FIG. 4 is a flowchart showing the operation of the thermal transfer printer of the present invention.

FIG. 5 is a configuration diagram showing details of a clamper positioning mechanism of the thermal transfer printer according to the second embodiment of the present invention.

FIG. 6 is an exploded perspective view of a light shielding plate according to a third embodiment of the present invention.

FIG. 7 is a diagram showing a relationship of mounting angles of the light shielding plate according to the third embodiment of the present invention.

FIG. 8 is a diagram showing a relationship between sensor outputs according to a third embodiment of the present invention.

FIG. 9 is a cross-sectional view of essential parts showing a conventional thermal transfer printer.

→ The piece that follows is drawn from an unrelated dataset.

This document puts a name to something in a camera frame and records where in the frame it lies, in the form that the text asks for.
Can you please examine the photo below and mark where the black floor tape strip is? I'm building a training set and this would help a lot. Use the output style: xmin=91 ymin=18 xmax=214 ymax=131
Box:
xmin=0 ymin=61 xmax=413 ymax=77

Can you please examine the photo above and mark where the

[Explanation of reference numerals] 1 platen roller, 2 first pulley, 3 timing belt, 4 second pulley, 8 thermal head, 9
Clamper, 10 sheets, 21 DC motor, 25 encoder, 25a light shielding plate (light shielding means), 25b slit, 25c optical sensor, 25d fan-shaped notch, 25e
2nd light shielding part, 26 2nd light shielding plate, 26a light shielding part, 26b fan-shaped notch, 31 voltage control device, 32
Control unit, 35 reference position sensor.

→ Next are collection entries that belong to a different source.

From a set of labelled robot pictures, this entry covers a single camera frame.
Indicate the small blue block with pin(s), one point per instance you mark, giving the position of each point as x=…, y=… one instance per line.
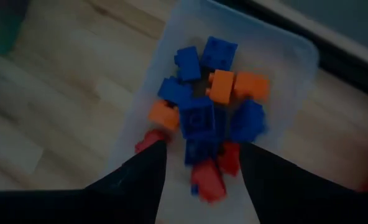
x=247, y=121
x=174, y=91
x=199, y=151

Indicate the small blue stud brick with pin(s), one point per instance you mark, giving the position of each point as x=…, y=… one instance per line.
x=218, y=53

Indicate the small orange block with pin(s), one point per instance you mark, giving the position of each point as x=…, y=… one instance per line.
x=252, y=85
x=221, y=86
x=163, y=115

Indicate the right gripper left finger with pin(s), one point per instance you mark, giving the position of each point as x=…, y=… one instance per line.
x=134, y=193

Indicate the small red block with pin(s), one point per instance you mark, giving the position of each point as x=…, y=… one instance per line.
x=149, y=140
x=230, y=158
x=207, y=182

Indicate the clear plastic bin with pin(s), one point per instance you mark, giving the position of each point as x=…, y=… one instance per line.
x=264, y=46

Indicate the wide blue brick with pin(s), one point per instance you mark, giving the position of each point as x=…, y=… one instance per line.
x=198, y=118

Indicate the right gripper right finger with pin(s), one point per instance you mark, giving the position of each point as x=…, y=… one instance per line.
x=280, y=193

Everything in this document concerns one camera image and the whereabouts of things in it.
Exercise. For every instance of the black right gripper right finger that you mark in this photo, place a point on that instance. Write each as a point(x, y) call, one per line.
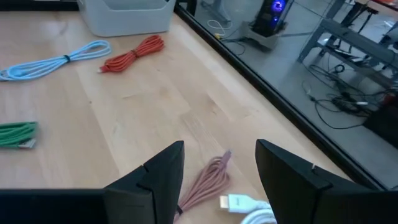
point(298, 196)

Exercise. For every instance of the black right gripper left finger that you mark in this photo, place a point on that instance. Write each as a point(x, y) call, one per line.
point(146, 199)

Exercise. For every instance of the grey computer stand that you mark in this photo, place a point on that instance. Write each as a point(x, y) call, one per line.
point(264, 40)

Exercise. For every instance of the yellow plug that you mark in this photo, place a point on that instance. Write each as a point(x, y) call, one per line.
point(218, 36)

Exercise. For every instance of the white plastic bin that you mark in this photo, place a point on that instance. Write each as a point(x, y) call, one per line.
point(124, 21)

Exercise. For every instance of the black computer tower blue light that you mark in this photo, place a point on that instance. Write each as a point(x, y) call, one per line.
point(269, 18)

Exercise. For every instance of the black aluminium table frame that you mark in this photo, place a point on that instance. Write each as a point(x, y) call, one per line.
point(280, 101)

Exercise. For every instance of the grey metal table frame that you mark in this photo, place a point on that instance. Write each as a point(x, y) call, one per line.
point(351, 35)

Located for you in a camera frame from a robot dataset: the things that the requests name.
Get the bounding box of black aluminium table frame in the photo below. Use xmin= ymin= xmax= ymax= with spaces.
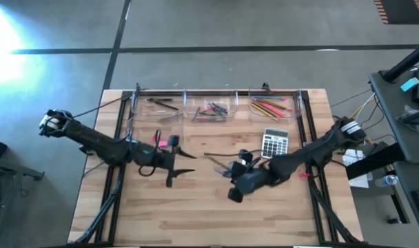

─────────────────────────────────────────────────── ─── Continuation of the front page (51) Int.Cl. ⁶ Identification number Reference number within the agency FI technical display location B65H 5/08 B41J 3/20 117C (72) Inventor Toshio Komori 2-2 Marunouchi, Chiyoda-ku, Tokyo No. 3 Sanryo Electric Co., Ltd.

Claims (4)

[Claims] 1. A platen roller, a first pulley provided at both ends of the platen roller so as to be rotatable coaxially with the platen roller and separately, a second pulley, and the first pulley. A pair of timing belts suspended between the second pulleys and having a substantial peripheral length that is an integral multiple of the substantial peripheral length of the second pulley, and a pair of timing belts that are installed between the timing belts and grip the end portions of the sheet-shaped paper. Clamper for pulling and traveling the paper, a reference position sensor provided at an arbitrary position on the circumference of the clamper for detecting a reference position of the clamper, and a paper and an ink sheet of a printing medium when performing thermal transfer printing. A thermal head that presses against the platen roller with a pinch interposed therebetween; a motor that is connected to the second pulley to drive and drive the timing belt; and a second pulley. A light-shielding unit that is connected and has a slit, an optical sensor that detects the slit of the light-shielding unit, and a slit detection of the optical sensor for a designated number of times after the detection of the reference position sensor first and the detection of the slit of the optical sensor. And a control means for controlling the motor so that the clamper is at the stop position. 2. The thermal transfer printer according to claim 1, wherein a plurality of designated times after the first detection of the slit of the optical sensor are set to a plurality of stop positions of the clamper. 3. The mounting position of the second pulley and the slit of the light shielding means can be changed so that the stop position of the clamper can be adjusted. The thermal transfer printer described. 4. The light blocking means comprises a plurality of light blocking plates each having a fan-shaped notch and slits. The plurality of light blocking plates form a plurality of slits, and the relative mounting angles of the plurality of light blocking plates are variable. The thermal transfer printer according to claim 1 or 2, wherein the plurality of slit intervals are changeable.